Provenance des données : Province of British Columbia (2007); Rodtka (2009); Laframboise (comm. pers., 2010); Parkinson (comm. pers., 2010); Mochnacz et al., en cours d’examen); Reist et Sawatzky (en préparation); Hagen et Decker, (2011).

Description pour la figure 5

Carte de l’aire de répartition canadienne de l’omble à tête plate. Les zones occupées par les cinq unités désignables de l’omble à tête plate (populations de la côte sud de la Colombie-Britannique, populations de l’ouest de l’Arctique, populations de la partie supérieure du bassin versant du fleuve du Yukon, populations des rivières Saskatchewan et Nelson, et populations du Pacifique) sont indiquées.

Même si la concentration de variations génétiques au sein des populations et des régions géographiques s’observe fréquemment chez les poissons d’eau douce (voir par exemple Ward et al., 1994), cette tendance est plus prononcée chez l’omble à tête plate, et peut-être chez les ombles en général (Wilson et al., 1996; Angers et Bernatchez, 1998), que chez nombre d’autres salmonidés (voir par exemple Bernatchez et Osinov, 1995; Whiteley et al., 2004; Harris et Taylor, 2010). Par contre, la variabilité génétique au sein des populations d’ombles à tête plate est d’ordinaire inférieure à celle observée chez beaucoup d’autres salmonidés d’eau douce, y compris les autres ombles. Une étude des microsatellites (n = 7) réalisée auprès de 20 populations (n = 373) couvrant l’aire de répartition côtière de l’omble à tête plate du nord-ouest de l’État de Washington et du sud de la Colombie-Britannique (mais englobant les lignées génétiques 1 et 2) a permis d’établir l’hétérozygotie moyenne attendue (HE) à 0,35 (Taylor et Costello, 2006). Une autre étude des mêmes loci réalisée auprès de 37 populations canadiennes appartenant à la lignée génétique 2 (n = 1 188) a donnée une valeur moyenne de HE encore plus faible (0,24) (Costello et al., 2003). À titre de comparaison, la valeur HE moyenne de 5 autres espèces de salmonidés d’eau douce s’établit à 0,62 (voir Costello et al., 2003). Le recours à d’autres marqueurs génétiques indépendants (allozymes : Leary et al., 1993; ADNmt : Taylor et al., 1999) ainsi qu’aux microsatellites (Spruell et al., 1999, 2003; Taylor et al., 2001; Whiteley et al., 2006) a laissé constater la même tendance à la faible diversité génétique des populations d’ombles à tête plate dans l’ensemble de l’aire de répartition.

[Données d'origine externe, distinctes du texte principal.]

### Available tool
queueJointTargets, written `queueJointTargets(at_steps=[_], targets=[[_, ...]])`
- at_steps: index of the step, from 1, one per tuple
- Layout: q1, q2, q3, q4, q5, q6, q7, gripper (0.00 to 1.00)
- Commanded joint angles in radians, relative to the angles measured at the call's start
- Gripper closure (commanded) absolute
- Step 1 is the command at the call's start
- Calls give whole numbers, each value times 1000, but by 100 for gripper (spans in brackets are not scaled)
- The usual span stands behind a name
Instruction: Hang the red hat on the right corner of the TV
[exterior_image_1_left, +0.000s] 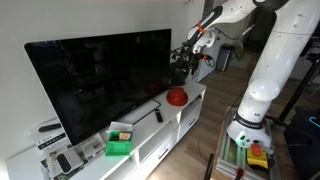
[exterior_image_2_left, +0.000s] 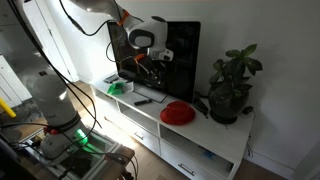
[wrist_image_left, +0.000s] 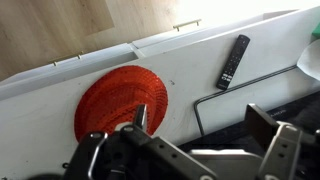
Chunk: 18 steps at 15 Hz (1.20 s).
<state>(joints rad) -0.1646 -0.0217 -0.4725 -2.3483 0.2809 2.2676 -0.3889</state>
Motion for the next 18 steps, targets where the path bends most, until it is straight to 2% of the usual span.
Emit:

L’appauvrissement de la variation génétique neutre au sein des populations ne se traduit pas nécessairement par une faible variabilité des caractères liés à la valeur adaptative (Armbruster et al., 1998; Pfrender et al., 2000). Cet appauvrissement, couplé à la forte différentiation observée entre les populations, donne fortement à penser que l’omble à tête plate a subi par le passé des réductions importantes et répétées de la taille effective de ses populations. Cette évolution aura en partie été le résultat de l’incidence de la dispersion postglaciaire sur les processus démographiques stochastiques -- événements fondateurs, goulots d’étranglement, dérive génétique (Hewitt, 1996). Les baisses significatives (P < 0,05) observées de la diversité des microsatellites (HE et nombre d’allèles) au sein des populations vivant en périphérie des refuges présumés (Costello et al., 2003; Whiteley et al., 2006) traduisent bien l’incidence de la recolonisation postglaciaire sur la variation génétique. Certains facteurs contemporains influeront également sur ces processus démographiques, modifiant du coup les tendances historiques de la variation génétique intraspécifique. Par exemple, les études de microsatellites montrent que les obstacles à la migration (naturels ou construits par l’homme) influent sur la distribution de la variation génétique au sein des populations d’ombles à tête plate (Costello et al., 2003; Whiteley et al., 2006). Cependant, l’ampleur de cette incidence varie dans l’espace et interagit avec d’autres facteurs importants tels que la superficie du bassin versant et la complexité de l’habitat (Costello et al., 2003; Whiteley et al., 2006).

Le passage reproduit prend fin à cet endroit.